- The paper introduces the SpringGrasp metric, a novel analytical framework for dynamic and compliant grasp synthesis under shape uncertainty.
- It leverages a GPIS-based probabilistic model to optimize pre-grasp poses and per-finger impedance control, outperforming traditional force-closure methods.
- Experimental validation on 14 objects from multiple viewpoints demonstrates robust performance and practical potential in real-world robotic manipulation.
SpringGrasp: Synthesizing Compliant, Dexterous Grasps under Shape Uncertainty
Introduction
The paper introduces SpringGrasp, a grasp planning method targeting robust and compliant dexterous manipulations in presence of shape uncertainty, common in practical robot perception due to noisy sensory inputs. A novel analytical and differentiable grasp metric, the SpringGrasp metric, is central to this approach. It evaluates dynamic grasping behaviors, enabling grasp synthesis that accounts for uncertain object surfaces and optimizes both pre-grasp hand poses and per-finger impedance control.
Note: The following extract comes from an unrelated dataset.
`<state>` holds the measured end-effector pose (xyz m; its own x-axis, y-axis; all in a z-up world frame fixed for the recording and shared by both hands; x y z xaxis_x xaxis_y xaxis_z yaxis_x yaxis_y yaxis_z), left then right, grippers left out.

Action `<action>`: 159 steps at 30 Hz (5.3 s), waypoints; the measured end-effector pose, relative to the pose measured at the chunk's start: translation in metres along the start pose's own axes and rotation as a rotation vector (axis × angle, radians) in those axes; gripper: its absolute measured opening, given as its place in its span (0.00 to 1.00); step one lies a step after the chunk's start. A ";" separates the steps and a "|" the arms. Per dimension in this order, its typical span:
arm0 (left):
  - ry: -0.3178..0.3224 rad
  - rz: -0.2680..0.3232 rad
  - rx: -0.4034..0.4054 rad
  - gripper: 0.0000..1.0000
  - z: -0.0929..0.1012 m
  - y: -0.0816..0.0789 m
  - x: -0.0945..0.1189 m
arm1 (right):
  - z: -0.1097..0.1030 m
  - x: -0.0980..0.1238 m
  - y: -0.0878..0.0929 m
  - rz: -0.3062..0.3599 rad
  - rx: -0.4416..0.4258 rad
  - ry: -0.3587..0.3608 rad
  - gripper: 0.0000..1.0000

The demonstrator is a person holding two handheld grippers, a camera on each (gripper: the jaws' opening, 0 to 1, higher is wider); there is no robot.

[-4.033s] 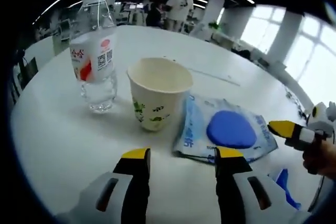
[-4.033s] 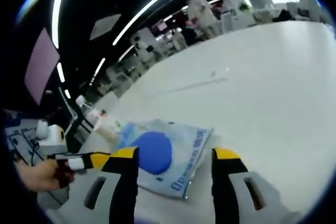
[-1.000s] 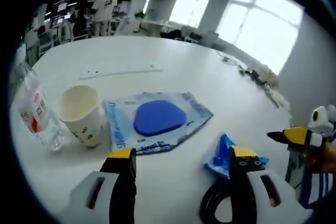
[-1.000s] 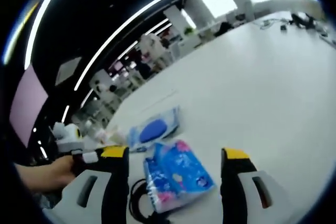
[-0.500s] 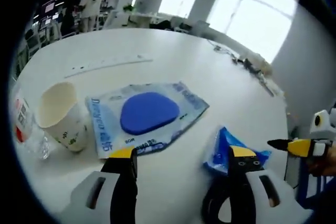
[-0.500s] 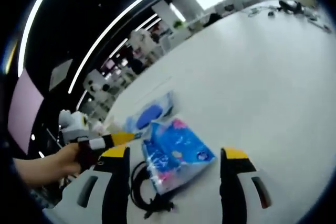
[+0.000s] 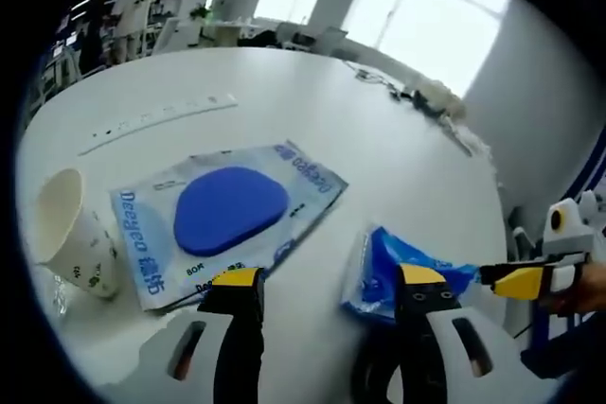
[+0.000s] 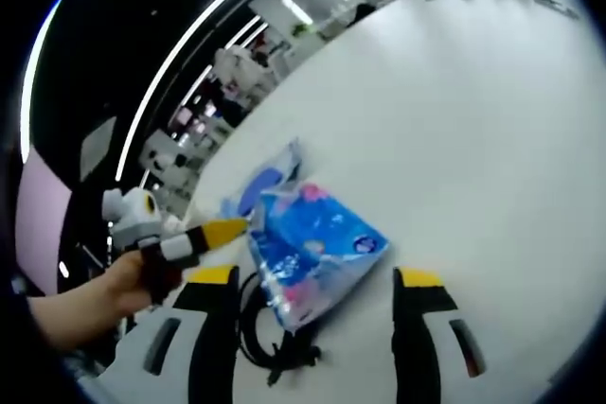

Problem Statement and Prior Work
Conventional robotic grasping strategies often rely on precise object models, which are not feasible in real-world scenarios involving occlusions and sensor noise. Previous solutions include data-driven approaches that learn from grasp examples and optimization-based methods focusing on stable contact point computation. However, both approaches fall short in dynamic, real-world situations where object models are uncertain and incomplete. SpringGrasp addresses this by introducing compliant grasp synthesis that dynamically adapts to the object's estimated shape and position during the grasping process.
Methodology
Compliant Grasp Formulation
SpringGrasp models a grasp not as a static pose but as a dynamic process. Fingertips equipped with impedance control move toward designated target positions, reacting compliantly to physical contact dynamics. The grasp's stability is evaluated through the introduced SpringGrasp metric, which ensures that the contact forces at equilibrium satisfy force and torque balance and remain within friction limits.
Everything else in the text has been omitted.